A Git Story

So, you want to know the story behind this little corner of the internet? Let me take you on a journey through the git history, a tale of commits, frustrations, and small victories.

It all started with the most basic of pages - just some HTML, a microscopic amount of CSS, and the birth of the first dispatches. Commit after commit, I was just trying to make something that wouldn’t embarrass me too much when I showed it to my Web Programming teacher (again, shout out to @strdr4605).

From commit 83e1fa7 to d13b613 - the dark days of styling. Only my keyboard and my editor know what happened during those hours. It was pain and struggle and hard typing, copy pasting from different internet sites and trying to understand what the heck is going on. CSS is both a blessing and a curse, especially when you’re figuring out the right shades of --bg-color and --text-color to make your eyes not bleed when looking at the screen at 2 AM.

Then came the great icon path disaster of commit 301820f to 9a02407. Who knew that a simple forward slash could cause so much trouble? Paths are supposed to be straightforward, but they turned into a labyrinth of trial and error. The browser console was in love with 404 errors, silently judging my inability to properly reference a simple favicon. Looking back at it now, I should have just started directly with Astro.

The theme toggle functionality (commit 38588dd) was a moment of pride. Dark mode was it’s own lifestyle. The satisfaction of clicking that little button and watching the colors invert was worth it ahahah.

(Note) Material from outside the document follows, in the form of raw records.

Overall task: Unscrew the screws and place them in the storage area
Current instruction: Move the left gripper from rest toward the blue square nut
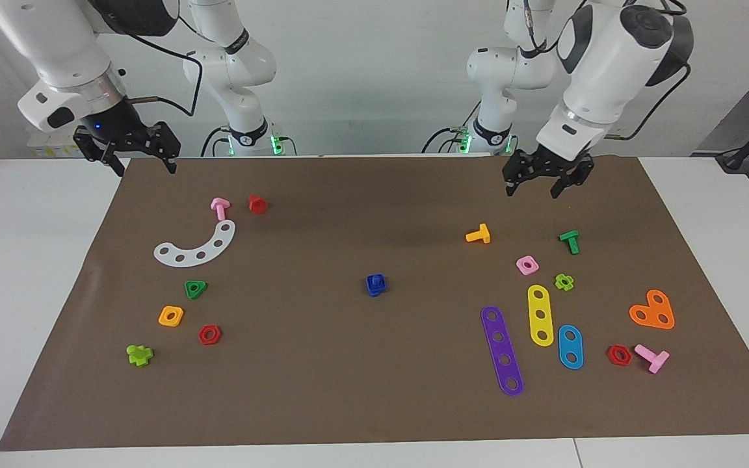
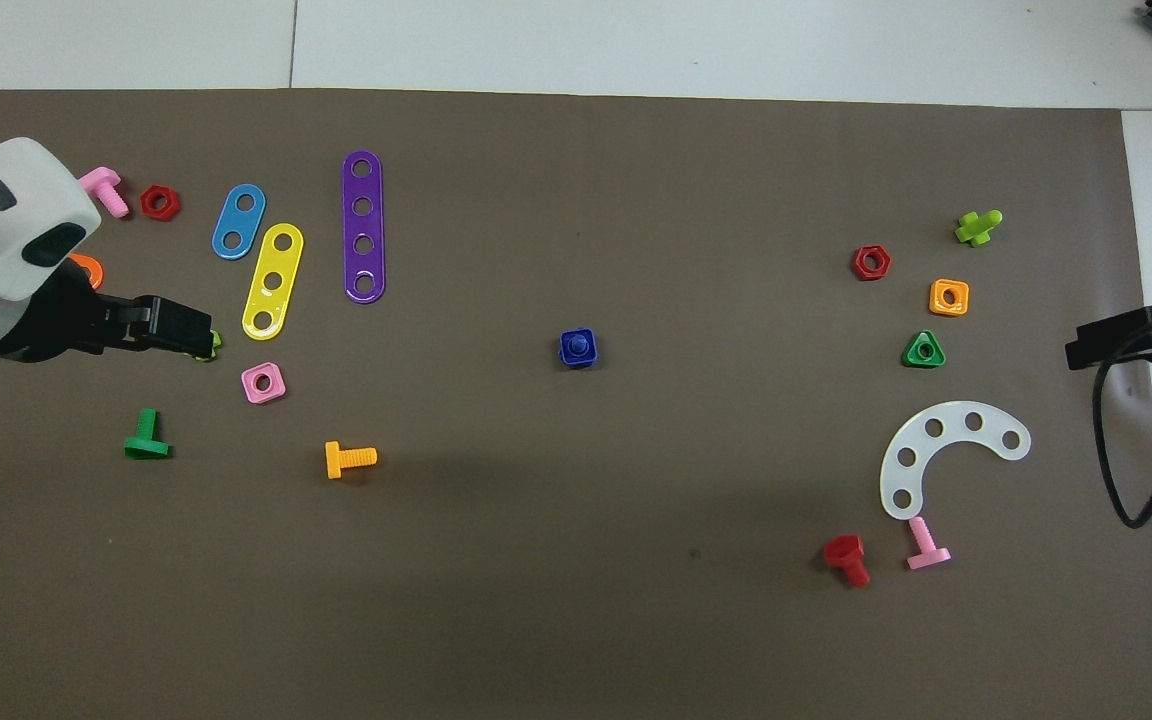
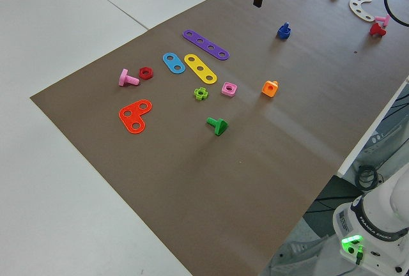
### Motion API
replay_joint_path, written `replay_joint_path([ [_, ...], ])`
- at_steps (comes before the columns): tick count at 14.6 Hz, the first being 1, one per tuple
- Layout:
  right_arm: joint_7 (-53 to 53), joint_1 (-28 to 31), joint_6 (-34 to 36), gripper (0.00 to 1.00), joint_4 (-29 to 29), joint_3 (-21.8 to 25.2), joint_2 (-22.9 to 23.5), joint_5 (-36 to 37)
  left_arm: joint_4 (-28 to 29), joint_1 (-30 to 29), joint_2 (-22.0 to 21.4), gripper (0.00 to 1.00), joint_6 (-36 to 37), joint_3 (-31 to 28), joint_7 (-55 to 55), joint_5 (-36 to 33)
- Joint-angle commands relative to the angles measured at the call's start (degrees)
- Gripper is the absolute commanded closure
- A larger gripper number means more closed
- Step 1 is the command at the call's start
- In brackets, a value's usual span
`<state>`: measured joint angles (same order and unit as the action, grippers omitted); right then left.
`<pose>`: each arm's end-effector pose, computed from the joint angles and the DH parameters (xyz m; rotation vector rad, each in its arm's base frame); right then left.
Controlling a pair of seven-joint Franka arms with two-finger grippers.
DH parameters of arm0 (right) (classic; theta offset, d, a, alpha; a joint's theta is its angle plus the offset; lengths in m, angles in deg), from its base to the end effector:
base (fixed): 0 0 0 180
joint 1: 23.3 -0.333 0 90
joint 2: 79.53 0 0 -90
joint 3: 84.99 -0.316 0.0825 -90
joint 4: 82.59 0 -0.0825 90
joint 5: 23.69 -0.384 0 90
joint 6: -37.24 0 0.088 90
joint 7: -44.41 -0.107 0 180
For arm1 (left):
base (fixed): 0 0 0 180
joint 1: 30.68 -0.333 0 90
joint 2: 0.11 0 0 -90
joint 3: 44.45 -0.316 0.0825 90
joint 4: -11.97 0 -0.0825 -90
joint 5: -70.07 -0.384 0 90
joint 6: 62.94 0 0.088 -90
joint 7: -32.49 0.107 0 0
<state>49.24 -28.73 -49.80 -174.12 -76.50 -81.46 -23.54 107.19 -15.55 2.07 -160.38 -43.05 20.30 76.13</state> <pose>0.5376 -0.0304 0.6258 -3.1350 -0.0486 0.0702 0.5475 -0.1727 0.5716 3.0372 -0.0943 -0.0389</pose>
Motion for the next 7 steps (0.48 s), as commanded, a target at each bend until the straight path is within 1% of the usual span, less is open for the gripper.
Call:
replay_joint_path([
  [1,1.15,0.5,0.11,0.0,-0.32,-0.31,-0.36,-0.86,-7.22,5.41,8.25,0.0,-1.07,-0.96,-5.28,1.5],
  [2,1.15,0.5,0.02,0.0,-0.32,-0.31,-0.36,-0.86,-8.81,6.82,10.37,0.0,-2.65,-0.88,-8.0,1.41],
  [4,1.06,0.5,0.02,0.0,-0.32,-0.31,-0.36,-0.86,-8.91,8.15,11.61,0.0,-8.0,-0.79,-9.26,1.76],
  [6,1.06,0.5,0.02,0.0,-0.32,-0.31,-0.36,-0.86,-8.82,9.29,12.93,0.0,-11.26,-0.79,-9.26,1.85],
  [7,1.06,0.5,0.02,0.0,-0.32,-0.31,-0.36,-0.86,-8.82,10.43,14.33,0.0,-12.84,-0.79,-9.34,1.85],
])
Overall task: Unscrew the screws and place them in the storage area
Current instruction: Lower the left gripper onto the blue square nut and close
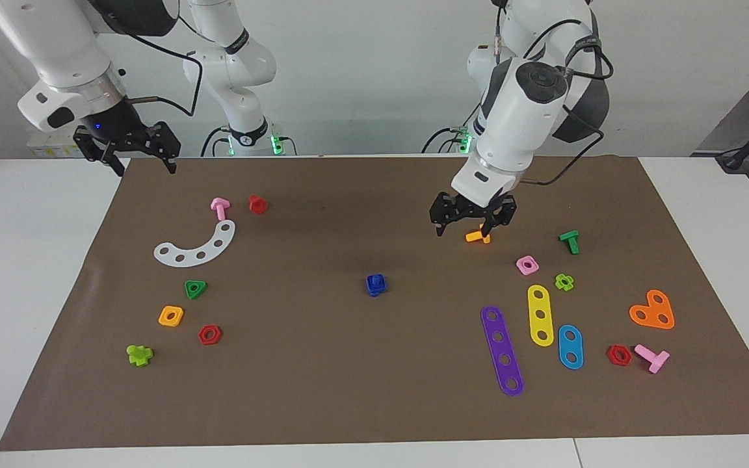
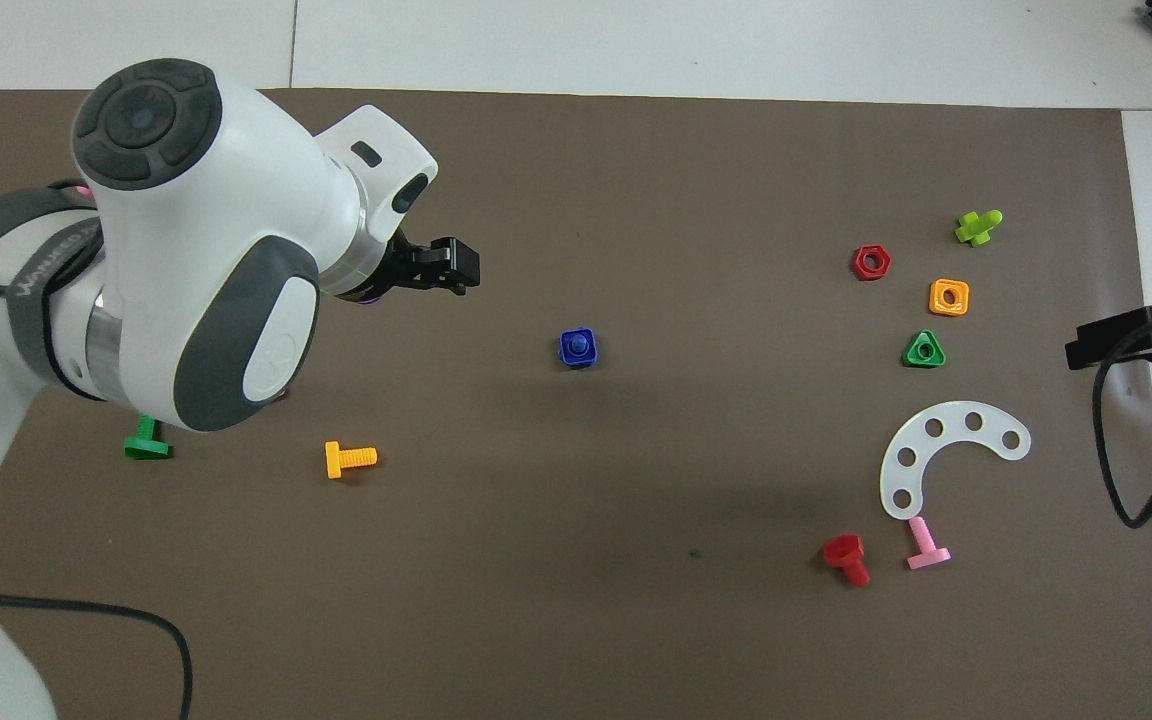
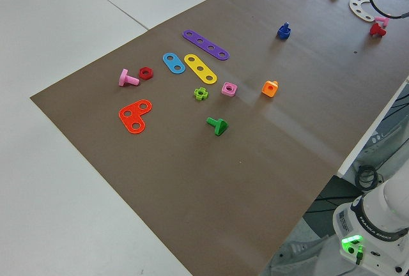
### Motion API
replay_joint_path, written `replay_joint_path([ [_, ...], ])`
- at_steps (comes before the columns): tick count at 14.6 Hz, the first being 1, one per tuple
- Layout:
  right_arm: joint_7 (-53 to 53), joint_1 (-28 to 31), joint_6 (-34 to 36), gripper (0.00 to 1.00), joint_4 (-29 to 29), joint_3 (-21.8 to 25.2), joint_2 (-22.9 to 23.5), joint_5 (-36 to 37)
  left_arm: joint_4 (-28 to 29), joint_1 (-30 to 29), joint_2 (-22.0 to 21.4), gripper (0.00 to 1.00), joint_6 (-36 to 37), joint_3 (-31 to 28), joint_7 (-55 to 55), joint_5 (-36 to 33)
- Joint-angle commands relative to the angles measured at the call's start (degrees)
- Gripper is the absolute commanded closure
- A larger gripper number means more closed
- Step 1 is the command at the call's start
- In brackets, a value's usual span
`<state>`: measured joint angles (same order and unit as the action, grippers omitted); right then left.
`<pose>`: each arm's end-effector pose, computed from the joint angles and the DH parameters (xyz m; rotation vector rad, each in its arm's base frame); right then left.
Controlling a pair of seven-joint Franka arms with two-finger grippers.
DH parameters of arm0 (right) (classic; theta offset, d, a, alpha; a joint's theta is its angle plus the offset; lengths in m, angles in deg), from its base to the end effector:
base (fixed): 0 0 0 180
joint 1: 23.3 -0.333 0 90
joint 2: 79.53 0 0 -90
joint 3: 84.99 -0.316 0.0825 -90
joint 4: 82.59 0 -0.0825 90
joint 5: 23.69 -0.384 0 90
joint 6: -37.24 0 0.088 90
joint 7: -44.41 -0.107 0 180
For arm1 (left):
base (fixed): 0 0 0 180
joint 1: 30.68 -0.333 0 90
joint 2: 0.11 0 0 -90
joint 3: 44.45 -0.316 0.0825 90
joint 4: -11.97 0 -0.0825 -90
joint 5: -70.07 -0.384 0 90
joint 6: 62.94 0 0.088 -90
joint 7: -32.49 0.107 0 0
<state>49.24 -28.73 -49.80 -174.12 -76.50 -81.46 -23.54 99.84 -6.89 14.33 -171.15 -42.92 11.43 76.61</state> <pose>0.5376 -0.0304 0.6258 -3.1350 -0.0486 0.0702 0.5848 -0.2840 0.5204 2.9922 -0.0644 0.0729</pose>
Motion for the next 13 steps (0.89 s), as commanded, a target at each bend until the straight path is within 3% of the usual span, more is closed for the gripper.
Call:
replay_joint_path([
  [1,1.15,0.5,0.02,0.0,-0.32,-0.31,-0.36,-0.86,-1.48,3.17,3.39,0.0,-3.66,-1.0,-0.65,1.37],
  [6,1.15,0.5,0.02,0.0,-0.32,-0.31,-0.36,-0.86,-1.83,9.42,11.47,0.01,-7.88,-1.26,-3.02,0.58],
  [13,1.15,0.5,0.02,0.0,-0.32,-0.31,-0.36,-0.86,-0.25,11.63,15.27,0.02,-16.41,-1.18,-2.85,-1.62],
])
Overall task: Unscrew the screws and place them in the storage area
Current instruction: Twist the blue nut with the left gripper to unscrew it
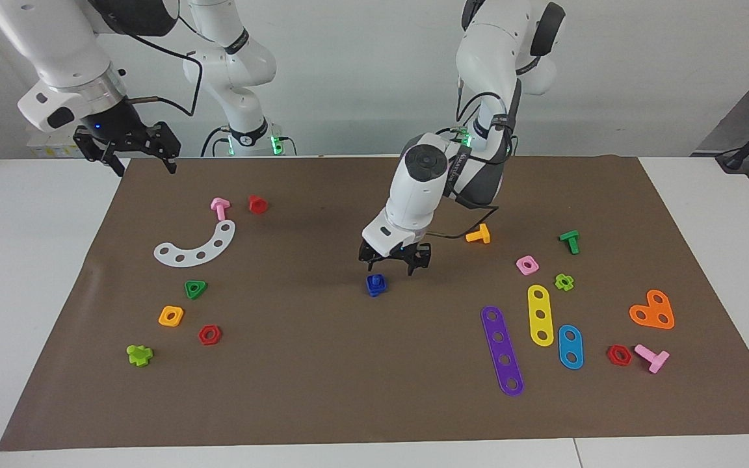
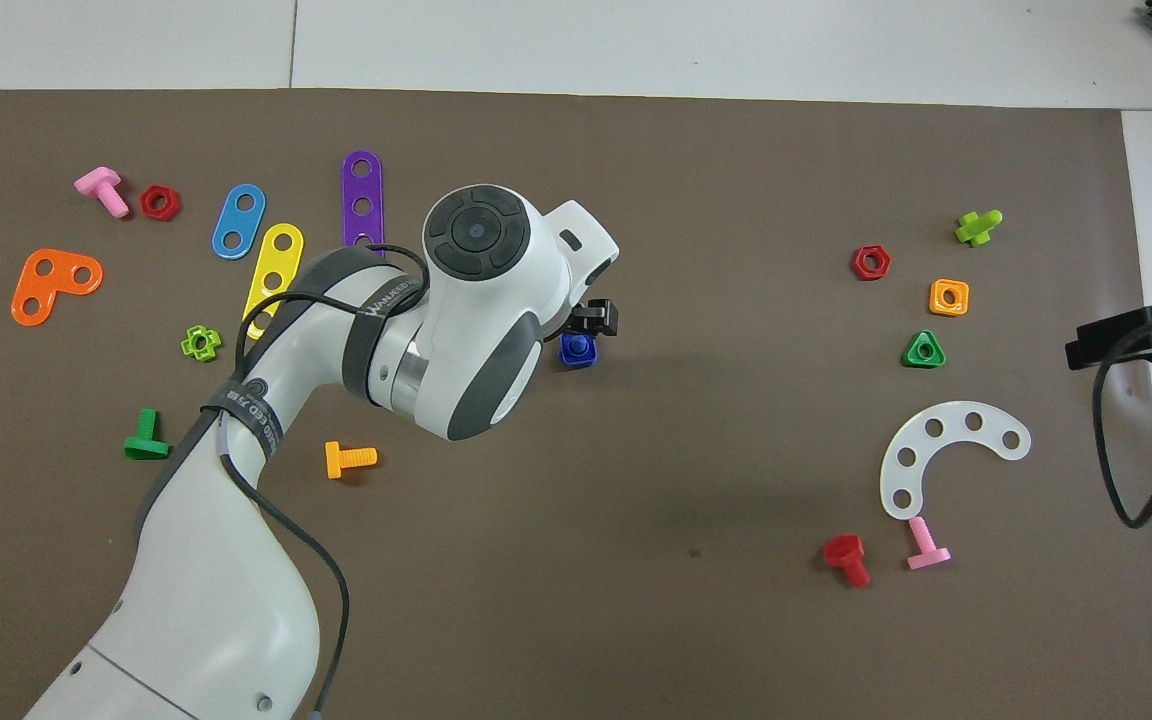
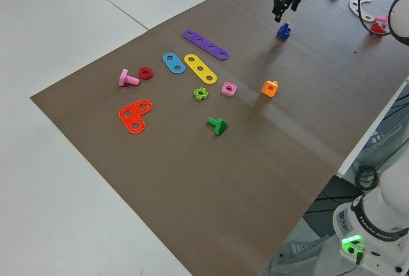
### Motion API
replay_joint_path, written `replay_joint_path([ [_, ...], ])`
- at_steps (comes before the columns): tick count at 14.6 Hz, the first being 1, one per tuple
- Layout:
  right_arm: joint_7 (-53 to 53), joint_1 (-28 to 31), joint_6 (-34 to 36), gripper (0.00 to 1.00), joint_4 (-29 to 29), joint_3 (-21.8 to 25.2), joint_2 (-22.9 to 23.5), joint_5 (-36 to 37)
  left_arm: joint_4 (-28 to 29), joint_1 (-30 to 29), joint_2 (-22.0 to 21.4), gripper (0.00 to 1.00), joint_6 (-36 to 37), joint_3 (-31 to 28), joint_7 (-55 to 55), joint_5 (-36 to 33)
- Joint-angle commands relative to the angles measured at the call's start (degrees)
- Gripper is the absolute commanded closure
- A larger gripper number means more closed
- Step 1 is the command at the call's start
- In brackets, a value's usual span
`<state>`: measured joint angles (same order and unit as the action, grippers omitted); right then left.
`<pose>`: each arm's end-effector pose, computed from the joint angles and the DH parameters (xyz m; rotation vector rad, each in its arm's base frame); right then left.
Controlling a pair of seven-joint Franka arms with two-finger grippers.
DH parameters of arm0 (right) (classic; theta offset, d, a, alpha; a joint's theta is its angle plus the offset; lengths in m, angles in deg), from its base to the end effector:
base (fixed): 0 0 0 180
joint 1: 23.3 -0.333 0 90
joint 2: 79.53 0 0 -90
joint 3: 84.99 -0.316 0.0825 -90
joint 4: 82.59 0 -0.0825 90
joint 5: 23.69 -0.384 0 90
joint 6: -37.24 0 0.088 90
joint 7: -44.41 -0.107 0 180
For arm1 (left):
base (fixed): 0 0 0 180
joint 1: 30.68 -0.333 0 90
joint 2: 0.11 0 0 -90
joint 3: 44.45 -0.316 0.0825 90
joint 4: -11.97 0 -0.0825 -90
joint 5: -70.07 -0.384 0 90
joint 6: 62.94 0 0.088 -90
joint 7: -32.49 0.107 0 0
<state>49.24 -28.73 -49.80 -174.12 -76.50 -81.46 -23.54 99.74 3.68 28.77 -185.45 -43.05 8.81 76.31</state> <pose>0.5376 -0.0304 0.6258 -3.1350 -0.0486 0.0702 0.5698 -0.4129 0.3743 2.9893 -0.2296 0.0540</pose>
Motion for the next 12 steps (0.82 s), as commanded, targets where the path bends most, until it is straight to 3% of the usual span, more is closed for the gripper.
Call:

The Astro Tutorial is a blessing.

From commits 804669e to 37d46a5, the grand architecture refactoring happened. Creating the BaseLayout and MarkdownDispatchLayout finally felt so clear and obvious, it was almost as obvious as writing Python code, just moments of “Oh yeah, I get it now” and “Why didn’t I do this earlier? This makes so much sense”.

The star feature (commits 273096d to 187d89b) was when things got serious. Adding interactivity, persistence through localStorage, and those subtle hover effects - this is when I started to feel like maybe, just maybe, I wasn’t completely terrible at this web development thing. Now I still might play with the star to actually be centered with the text, but that’s for another time.

And here we are now, another dispatch added to the collection. The site is still far from perfect, but it’s mine - bugs, awkward styling, and all. As Theo suggested, ship it first, then iterate.

dispatch_output: The dark mode toggle is lowkey so satisfying.